TASK BRIEF
Nothing but the lines below from the one containing "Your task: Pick" through the one containing "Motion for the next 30" should appear in the answer, exact and without pictures.

TASK INPUTS Block Start

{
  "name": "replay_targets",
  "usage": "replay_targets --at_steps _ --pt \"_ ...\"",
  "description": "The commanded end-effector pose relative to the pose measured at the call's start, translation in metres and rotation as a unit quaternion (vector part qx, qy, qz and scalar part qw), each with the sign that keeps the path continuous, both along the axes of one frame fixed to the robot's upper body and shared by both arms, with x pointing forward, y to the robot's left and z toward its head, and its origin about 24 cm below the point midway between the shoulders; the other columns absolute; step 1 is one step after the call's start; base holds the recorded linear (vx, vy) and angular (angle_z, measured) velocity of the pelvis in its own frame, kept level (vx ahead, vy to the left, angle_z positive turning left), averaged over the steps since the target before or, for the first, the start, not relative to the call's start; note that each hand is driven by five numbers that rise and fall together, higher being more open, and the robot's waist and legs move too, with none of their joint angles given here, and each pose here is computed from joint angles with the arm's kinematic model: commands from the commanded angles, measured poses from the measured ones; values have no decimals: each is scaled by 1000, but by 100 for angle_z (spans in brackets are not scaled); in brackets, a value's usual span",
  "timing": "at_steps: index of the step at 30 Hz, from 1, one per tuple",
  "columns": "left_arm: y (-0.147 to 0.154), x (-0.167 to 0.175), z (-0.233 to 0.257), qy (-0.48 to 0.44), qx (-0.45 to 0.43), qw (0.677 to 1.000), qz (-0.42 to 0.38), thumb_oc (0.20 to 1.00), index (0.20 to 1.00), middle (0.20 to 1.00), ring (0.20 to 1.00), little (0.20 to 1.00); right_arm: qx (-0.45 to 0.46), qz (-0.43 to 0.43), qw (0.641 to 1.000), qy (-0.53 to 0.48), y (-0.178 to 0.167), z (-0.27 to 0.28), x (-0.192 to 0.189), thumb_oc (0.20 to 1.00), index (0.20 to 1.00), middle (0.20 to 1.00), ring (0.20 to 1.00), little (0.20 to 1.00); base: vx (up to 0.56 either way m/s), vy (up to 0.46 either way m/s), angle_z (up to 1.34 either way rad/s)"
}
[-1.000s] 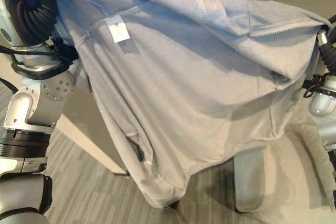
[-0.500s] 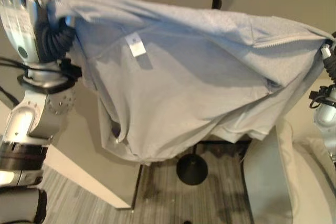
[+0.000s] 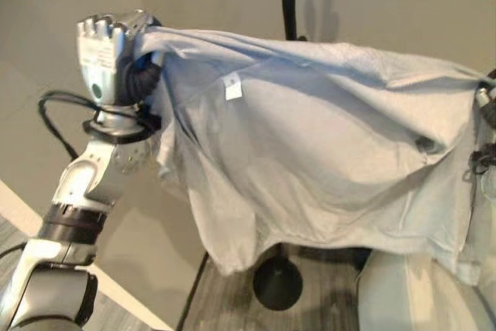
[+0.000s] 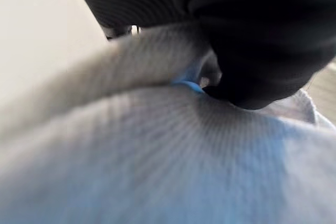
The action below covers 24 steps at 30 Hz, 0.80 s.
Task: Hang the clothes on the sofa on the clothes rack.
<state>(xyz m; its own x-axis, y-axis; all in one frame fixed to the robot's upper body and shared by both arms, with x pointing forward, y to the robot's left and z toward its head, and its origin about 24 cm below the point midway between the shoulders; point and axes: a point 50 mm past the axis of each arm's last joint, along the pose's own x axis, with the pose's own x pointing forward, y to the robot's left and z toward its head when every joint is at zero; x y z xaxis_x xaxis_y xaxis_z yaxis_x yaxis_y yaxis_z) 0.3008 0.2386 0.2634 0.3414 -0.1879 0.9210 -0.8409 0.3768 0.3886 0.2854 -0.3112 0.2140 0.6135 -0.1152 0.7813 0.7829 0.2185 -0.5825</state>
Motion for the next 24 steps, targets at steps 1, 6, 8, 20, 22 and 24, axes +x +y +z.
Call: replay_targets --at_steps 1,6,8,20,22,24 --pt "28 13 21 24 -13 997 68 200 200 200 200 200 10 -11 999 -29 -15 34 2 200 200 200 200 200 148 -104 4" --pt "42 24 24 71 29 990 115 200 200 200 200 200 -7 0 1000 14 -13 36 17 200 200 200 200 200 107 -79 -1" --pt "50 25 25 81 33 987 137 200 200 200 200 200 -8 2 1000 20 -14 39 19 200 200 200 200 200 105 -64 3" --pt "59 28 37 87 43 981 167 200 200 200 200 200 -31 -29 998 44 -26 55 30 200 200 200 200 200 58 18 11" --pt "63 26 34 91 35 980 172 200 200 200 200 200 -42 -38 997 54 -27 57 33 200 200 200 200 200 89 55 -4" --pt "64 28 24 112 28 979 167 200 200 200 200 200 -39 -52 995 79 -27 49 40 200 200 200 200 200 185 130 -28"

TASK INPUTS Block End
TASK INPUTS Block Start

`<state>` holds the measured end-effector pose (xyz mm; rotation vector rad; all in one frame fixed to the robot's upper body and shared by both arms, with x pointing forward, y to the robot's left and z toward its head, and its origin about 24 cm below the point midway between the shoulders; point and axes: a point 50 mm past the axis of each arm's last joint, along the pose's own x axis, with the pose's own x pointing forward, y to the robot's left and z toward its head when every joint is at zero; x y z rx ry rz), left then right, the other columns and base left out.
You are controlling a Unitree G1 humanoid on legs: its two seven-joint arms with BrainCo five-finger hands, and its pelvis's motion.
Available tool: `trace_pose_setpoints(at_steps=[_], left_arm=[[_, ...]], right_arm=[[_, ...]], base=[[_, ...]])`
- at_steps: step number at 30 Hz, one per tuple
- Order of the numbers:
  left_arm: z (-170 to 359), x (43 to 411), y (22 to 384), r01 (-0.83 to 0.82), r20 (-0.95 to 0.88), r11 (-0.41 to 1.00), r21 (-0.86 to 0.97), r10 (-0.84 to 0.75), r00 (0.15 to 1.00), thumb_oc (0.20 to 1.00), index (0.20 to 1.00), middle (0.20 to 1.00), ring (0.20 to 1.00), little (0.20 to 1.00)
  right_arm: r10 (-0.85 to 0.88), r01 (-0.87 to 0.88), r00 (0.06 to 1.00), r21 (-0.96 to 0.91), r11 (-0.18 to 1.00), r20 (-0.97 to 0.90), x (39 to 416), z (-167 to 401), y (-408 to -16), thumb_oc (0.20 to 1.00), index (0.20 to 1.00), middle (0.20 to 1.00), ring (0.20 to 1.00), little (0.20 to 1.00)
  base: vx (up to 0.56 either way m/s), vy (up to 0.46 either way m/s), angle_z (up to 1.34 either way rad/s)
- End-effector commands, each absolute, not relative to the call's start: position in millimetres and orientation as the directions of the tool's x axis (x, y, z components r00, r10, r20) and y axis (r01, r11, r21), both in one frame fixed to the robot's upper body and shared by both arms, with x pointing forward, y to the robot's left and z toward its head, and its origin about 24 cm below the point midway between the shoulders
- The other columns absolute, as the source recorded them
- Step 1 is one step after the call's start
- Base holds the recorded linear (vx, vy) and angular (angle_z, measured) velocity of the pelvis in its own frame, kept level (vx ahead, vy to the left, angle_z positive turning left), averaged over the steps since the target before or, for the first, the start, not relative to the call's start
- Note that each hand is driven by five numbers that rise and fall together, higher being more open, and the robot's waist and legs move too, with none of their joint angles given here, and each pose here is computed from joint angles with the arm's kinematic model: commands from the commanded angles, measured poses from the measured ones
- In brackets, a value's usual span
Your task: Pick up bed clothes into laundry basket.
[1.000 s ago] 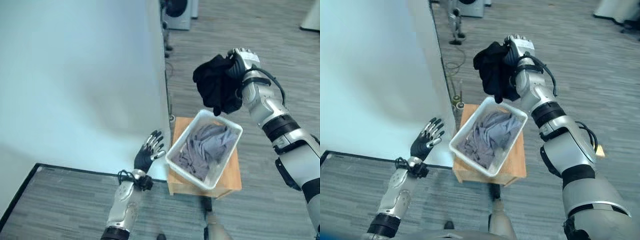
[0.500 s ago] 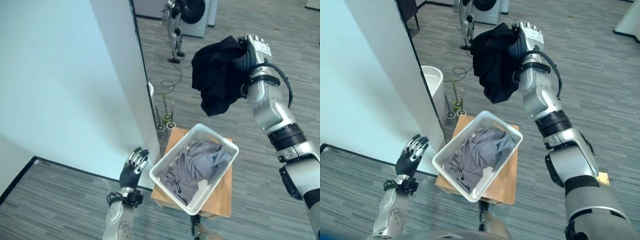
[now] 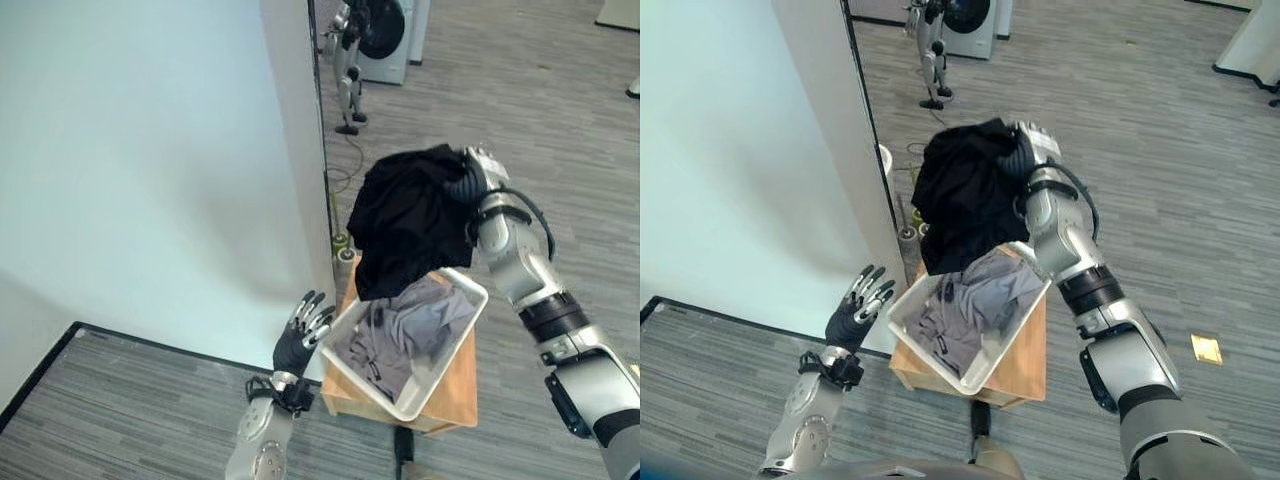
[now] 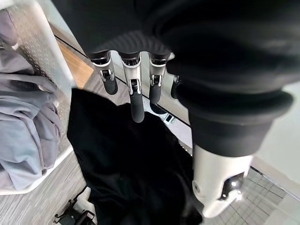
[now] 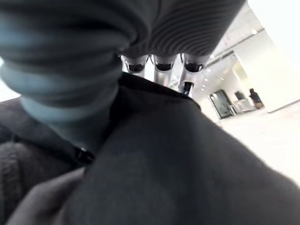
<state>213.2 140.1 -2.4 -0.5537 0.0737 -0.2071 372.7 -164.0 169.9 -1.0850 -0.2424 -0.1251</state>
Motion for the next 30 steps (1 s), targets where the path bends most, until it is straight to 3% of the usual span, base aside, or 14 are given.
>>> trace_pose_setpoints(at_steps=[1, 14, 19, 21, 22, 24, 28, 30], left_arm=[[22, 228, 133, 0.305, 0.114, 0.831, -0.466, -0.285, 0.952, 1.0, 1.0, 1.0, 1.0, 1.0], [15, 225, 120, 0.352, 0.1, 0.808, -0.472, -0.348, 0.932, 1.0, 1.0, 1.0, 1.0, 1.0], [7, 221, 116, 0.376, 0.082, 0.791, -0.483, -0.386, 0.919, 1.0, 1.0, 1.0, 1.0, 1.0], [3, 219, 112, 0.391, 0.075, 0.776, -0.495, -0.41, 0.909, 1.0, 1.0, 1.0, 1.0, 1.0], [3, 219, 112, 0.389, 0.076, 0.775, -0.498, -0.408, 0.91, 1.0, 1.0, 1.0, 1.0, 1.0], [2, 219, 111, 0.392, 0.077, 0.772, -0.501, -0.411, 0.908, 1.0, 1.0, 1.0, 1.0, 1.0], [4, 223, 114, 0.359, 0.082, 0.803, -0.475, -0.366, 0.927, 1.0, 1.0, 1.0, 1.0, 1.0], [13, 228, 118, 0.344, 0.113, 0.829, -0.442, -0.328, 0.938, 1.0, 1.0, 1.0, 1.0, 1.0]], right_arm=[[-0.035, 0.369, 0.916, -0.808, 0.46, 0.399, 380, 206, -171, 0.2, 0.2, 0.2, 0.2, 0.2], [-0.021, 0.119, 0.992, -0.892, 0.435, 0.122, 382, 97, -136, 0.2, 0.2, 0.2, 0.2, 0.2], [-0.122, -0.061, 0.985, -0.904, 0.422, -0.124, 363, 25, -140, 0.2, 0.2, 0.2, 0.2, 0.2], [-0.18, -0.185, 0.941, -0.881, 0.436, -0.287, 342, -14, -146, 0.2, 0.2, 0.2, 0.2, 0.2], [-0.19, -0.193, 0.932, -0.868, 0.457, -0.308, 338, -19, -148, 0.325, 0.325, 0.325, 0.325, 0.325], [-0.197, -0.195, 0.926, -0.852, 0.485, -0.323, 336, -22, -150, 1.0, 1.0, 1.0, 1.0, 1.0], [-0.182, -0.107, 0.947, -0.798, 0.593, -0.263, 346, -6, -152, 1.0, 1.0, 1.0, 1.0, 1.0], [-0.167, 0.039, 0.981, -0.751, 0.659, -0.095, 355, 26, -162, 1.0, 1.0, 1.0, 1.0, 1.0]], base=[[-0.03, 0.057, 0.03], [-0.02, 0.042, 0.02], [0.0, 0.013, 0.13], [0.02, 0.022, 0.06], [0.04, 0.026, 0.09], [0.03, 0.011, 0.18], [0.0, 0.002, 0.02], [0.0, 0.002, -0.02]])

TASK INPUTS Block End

REPLY TO THE TASK
Your task: Pick up bed clothes into laundry basket.
[1.000 s ago] 
[0.500 s ago] 
[now] 
[now] 
[now] 
<state>213.2 140.1 -2.4 -0.5537 0.0737 -0.2071 372.7 -164.0 169.9 -1.0850 -0.2424 -0.1251</state>
Motion for the next 30 steps (1 s), targets where the path bends most, until it is straight to 3% of the usual span, base aside, or 14 are given.

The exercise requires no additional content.